* _DESCRIPTION OF THE TASK_
Each line of data below must be printed exactly as written, with any pictures removed.
▽
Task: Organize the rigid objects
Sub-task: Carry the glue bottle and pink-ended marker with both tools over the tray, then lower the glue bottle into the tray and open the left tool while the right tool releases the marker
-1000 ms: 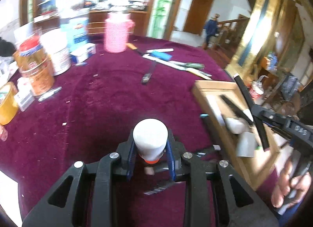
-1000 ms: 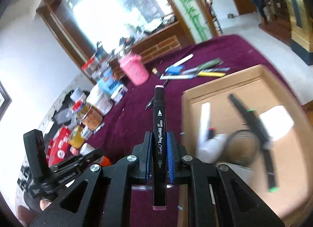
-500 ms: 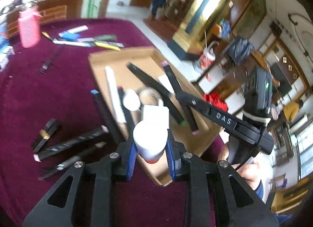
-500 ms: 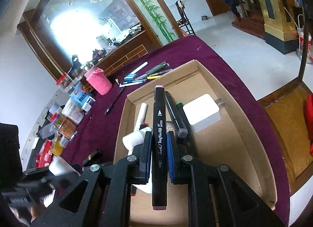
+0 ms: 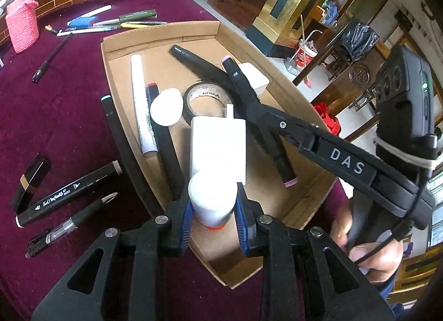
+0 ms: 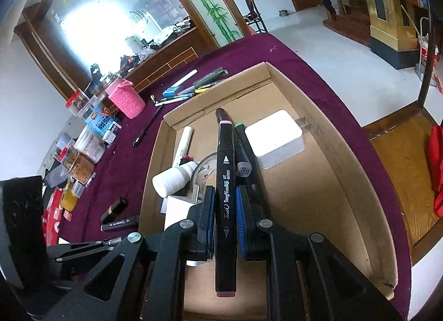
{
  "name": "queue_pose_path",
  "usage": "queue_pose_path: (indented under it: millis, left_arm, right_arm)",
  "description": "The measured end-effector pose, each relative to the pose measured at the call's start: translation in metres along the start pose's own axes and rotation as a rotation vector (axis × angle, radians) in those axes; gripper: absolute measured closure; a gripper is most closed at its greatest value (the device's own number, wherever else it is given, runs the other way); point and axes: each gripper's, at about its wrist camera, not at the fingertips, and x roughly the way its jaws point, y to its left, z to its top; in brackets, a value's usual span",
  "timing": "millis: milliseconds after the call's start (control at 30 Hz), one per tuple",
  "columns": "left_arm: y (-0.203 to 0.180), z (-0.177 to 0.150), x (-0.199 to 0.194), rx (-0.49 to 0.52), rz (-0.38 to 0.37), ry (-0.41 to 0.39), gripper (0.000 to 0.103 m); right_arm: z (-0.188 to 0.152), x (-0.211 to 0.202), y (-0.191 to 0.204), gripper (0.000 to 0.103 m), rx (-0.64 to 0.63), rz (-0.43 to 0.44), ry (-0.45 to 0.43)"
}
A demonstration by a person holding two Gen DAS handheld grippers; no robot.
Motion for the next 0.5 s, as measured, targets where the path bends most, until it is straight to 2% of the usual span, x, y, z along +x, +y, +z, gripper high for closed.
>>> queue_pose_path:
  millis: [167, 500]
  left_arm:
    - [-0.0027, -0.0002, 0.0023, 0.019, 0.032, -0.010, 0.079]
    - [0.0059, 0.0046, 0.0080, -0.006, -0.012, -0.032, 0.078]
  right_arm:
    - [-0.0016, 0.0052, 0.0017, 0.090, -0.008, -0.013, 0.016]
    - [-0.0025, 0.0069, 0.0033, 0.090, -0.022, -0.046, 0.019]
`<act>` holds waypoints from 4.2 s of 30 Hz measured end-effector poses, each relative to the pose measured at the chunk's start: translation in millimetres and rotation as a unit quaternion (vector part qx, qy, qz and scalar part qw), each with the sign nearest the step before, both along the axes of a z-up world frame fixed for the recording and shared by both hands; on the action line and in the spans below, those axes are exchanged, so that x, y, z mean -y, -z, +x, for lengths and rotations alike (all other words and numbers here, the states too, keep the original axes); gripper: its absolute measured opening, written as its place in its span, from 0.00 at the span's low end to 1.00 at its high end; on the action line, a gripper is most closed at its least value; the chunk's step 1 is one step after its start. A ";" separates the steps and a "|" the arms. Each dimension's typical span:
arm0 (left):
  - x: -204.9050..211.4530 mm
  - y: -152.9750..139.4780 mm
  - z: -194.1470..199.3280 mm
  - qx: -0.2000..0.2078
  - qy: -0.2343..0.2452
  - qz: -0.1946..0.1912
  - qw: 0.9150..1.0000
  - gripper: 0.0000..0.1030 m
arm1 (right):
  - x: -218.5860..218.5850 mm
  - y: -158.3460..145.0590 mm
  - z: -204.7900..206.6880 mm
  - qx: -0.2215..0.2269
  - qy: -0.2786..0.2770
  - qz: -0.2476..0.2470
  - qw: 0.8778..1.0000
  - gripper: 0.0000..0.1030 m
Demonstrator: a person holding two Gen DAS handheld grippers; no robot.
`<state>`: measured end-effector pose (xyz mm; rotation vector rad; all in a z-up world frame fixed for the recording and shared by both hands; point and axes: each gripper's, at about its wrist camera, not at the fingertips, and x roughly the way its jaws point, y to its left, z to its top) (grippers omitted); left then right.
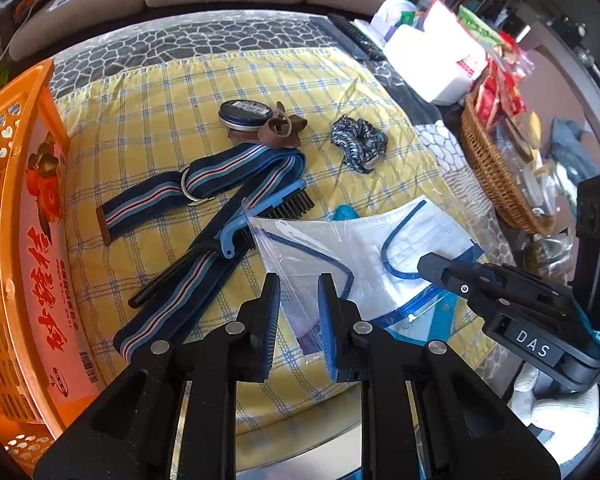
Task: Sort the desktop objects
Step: 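Lift the bagged mask with the right tool and carry it over the orange basket, then open the right tool to drop the mask into the basket, then move the right tool to the blue packaged item and close on it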
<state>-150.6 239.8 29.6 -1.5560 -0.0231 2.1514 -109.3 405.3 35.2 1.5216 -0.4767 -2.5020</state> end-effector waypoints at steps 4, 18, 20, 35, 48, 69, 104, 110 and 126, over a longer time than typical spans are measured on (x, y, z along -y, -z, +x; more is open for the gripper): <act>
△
* _ANSWER_
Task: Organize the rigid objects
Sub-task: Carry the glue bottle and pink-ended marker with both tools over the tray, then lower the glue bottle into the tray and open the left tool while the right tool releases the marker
-1000 ms: 
-1000 ms: 
-500 ms: 
-500 ms: 
+0 ms: 
+0 ms: 
{
  "name": "queue_pose_path",
  "usage": "queue_pose_path: (indented under it: millis, left_arm, right_arm)",
  "description": "The measured end-effector pose, each relative to the pose measured at the call's start: translation in metres along the start pose's own axes and rotation as a rotation vector (axis × angle, radians) in those axes; gripper: absolute measured closure; a gripper is most closed at its greatest value (the device's own number, wherever else it is given, runs the other way); point and axes: each gripper's, at about its wrist camera, not at the fingertips, and x roughly the way its jaws point, y to its left, z to its top; in brackets, a value's usual span",
  "timing": "millis: milliseconds after the call's start (control at 30 Hz), one per tuple",
  "columns": "left_arm: y (-0.203 to 0.180), z (-0.177 to 0.150), x (-0.199 to 0.194), rx (-0.49 to 0.52), rz (-0.38 to 0.37), ry (-0.41 to 0.39), gripper (0.000 to 0.103 m); right_arm: z (-0.188 to 0.152), x (-0.211 to 0.202), y (-0.191 to 0.204), gripper (0.000 to 0.103 m), rx (-0.64 to 0.63), rz (-0.43 to 0.44), ry (-0.45 to 0.43)"
}
A demonstration by a person holding two Gen DAS handheld grippers; no robot.
Motion for the next 0.5 s, as measured, targets where the path bends most, until it is straight to 2% of the usual span, x, y, z along +x, +y, +z, gripper high for closed.
>>> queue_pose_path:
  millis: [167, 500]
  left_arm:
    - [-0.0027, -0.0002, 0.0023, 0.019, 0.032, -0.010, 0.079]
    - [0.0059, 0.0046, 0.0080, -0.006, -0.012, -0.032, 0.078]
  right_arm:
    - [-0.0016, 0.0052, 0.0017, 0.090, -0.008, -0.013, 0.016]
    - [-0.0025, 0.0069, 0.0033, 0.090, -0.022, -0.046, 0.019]
`<act>` holds waypoints from 4.2 s of 30 Hz measured end-effector poses, each relative to the pose measured at the chunk's start: translation in millimetres and rotation as a unit quaternion (vector part qx, qy, qz and scalar part qw), each with the sign nearest the step before, both along the axes of a z-up world frame fixed for the recording and shared by both hands; on the action line and in the spans below, those axes are exchanged, so that x, y, z mean -y, -z, +x, for lengths and rotations alike (all other words and numbers here, the states too, keep the original axes); gripper: its absolute measured opening, written as its place in its span, from 0.00 at the span's low end to 1.00 at its high end; on the action line, a gripper is most closed at its least value; the chunk's step 1 is one step after its start. A ";" separates the steps and a "|" the arms. Each dimension's typical span:
arm0 (left):
  - x: -204.9050..211.4530 mm
  - y: -152.9750..139.4780 mm
  - z: -194.1470..199.3280 mm
  - qx: -0.2000..0.2078
  - qy: -0.2343..0.2452
  - qz: -0.1946..0.1912
  - qw: 0.9150..1.0000
  - gripper: 0.0000..0.1030 m
arm1 (right):
  - x: -218.5860..218.5850 mm
  - y: -158.3460..145.0590 mm
  - z: -204.7900..206.6880 mm
  - qx: -0.2215..0.2269
  - qy: -0.2786..0.2770
  - qz: -0.2476..0.2470
  - qw: 0.8778..1.0000
  - gripper: 0.0000..0.1030 m
Demonstrator: a person holding two Gen DAS handheld grippers; no robot.
`<state>`: measured end-effector pose (xyz mm; rotation vector rad; all in a z-up world frame fixed for the recording and shared by both hands; point and axes: each gripper's, at about its wrist camera, not at the fingertips, and x roughly the way its jaws point, y to its left, z to its top) (grippers omitted); left then right.
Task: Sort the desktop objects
Step: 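Lift the bagged mask with the right tool and carry it over the orange basket, then open the right tool to drop the mask into the basket, then move the right tool to the blue packaged item and close on it
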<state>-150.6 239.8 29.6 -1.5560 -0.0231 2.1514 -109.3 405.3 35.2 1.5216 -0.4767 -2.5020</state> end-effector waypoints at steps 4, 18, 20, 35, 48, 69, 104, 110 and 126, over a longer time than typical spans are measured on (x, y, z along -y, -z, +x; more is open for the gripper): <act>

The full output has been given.